Instructions for the task:
The lines to copy from the listing below are those that contain the string "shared".

Data below:
.....
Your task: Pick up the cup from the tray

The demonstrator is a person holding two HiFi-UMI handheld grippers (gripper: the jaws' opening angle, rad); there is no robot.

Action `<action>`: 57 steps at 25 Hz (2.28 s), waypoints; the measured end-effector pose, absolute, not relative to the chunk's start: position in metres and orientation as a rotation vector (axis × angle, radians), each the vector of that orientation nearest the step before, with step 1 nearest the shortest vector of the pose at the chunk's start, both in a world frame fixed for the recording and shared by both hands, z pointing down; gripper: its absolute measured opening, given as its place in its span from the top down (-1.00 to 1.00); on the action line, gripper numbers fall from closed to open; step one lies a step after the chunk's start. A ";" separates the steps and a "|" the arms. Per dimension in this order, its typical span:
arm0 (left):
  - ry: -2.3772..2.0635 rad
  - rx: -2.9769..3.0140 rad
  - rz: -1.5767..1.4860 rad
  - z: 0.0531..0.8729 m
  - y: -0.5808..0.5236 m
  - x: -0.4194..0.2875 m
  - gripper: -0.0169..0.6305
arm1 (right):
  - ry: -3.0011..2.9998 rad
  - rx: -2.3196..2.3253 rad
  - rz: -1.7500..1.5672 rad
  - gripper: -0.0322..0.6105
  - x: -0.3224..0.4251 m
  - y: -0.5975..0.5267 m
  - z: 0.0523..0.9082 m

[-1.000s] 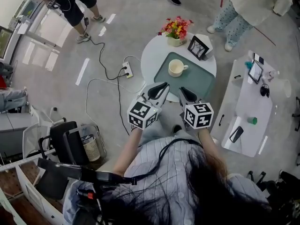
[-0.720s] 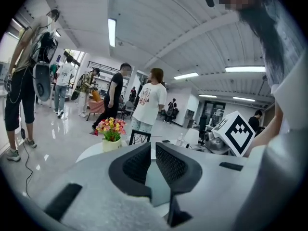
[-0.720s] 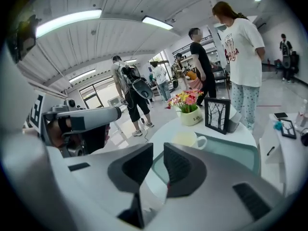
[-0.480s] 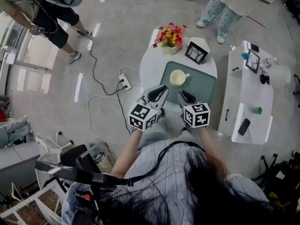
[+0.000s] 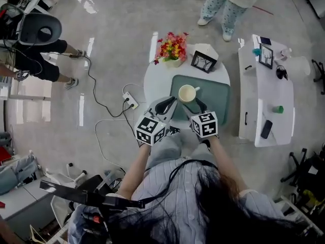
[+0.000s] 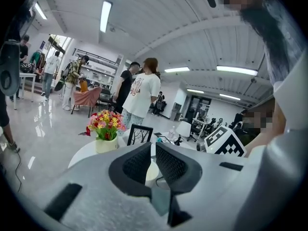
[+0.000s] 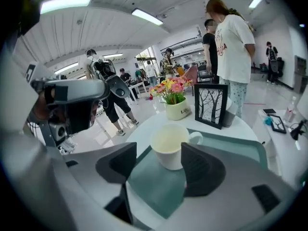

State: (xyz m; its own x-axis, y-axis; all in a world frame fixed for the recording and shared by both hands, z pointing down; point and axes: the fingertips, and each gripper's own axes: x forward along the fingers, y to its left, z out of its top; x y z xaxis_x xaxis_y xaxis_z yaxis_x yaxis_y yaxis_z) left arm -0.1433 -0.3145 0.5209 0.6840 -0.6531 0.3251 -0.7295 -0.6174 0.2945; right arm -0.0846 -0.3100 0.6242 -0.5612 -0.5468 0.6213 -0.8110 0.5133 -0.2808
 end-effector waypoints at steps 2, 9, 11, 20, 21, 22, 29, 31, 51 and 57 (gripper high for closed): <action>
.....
Output for this task:
Action `<action>`: 57 steps at 25 Hz (2.28 s), waypoints; the measured end-effector pose, absolute, not relative to the chunk's start: position in metres and orientation as a rotation vector (axis × angle, radians), each the vector of that orientation nearest the step before, with step 1 nearest the shortest vector of the pose at the chunk's start, both in a world frame fixed for the recording and shared by both hands, z pointing down; gripper: its absolute measured opening, given as its place in its span from the top down (-1.00 to 1.00); on the action line, gripper numbers fall from closed to open; step one lies a step after the chunk's start. A ";" separates the steps and a "|" the arms. Per dimension in this order, its typical span:
State: (xyz m; its own x-axis, y-axis; all in a world frame fixed for the recording and shared by both hands, z pointing down; point and axes: the fingertips, and each gripper's own axes: x forward along the fingers, y to its left, z out of its top; x y z xaxis_x xaxis_y xaxis_z yaxis_x yaxis_y yaxis_z) left arm -0.1433 -0.3145 0.5209 0.6840 -0.6531 0.3251 -0.7295 -0.6174 0.2945; right arm -0.0846 -0.3100 0.6242 -0.5612 -0.5468 0.6213 -0.8110 0.5133 -0.2808

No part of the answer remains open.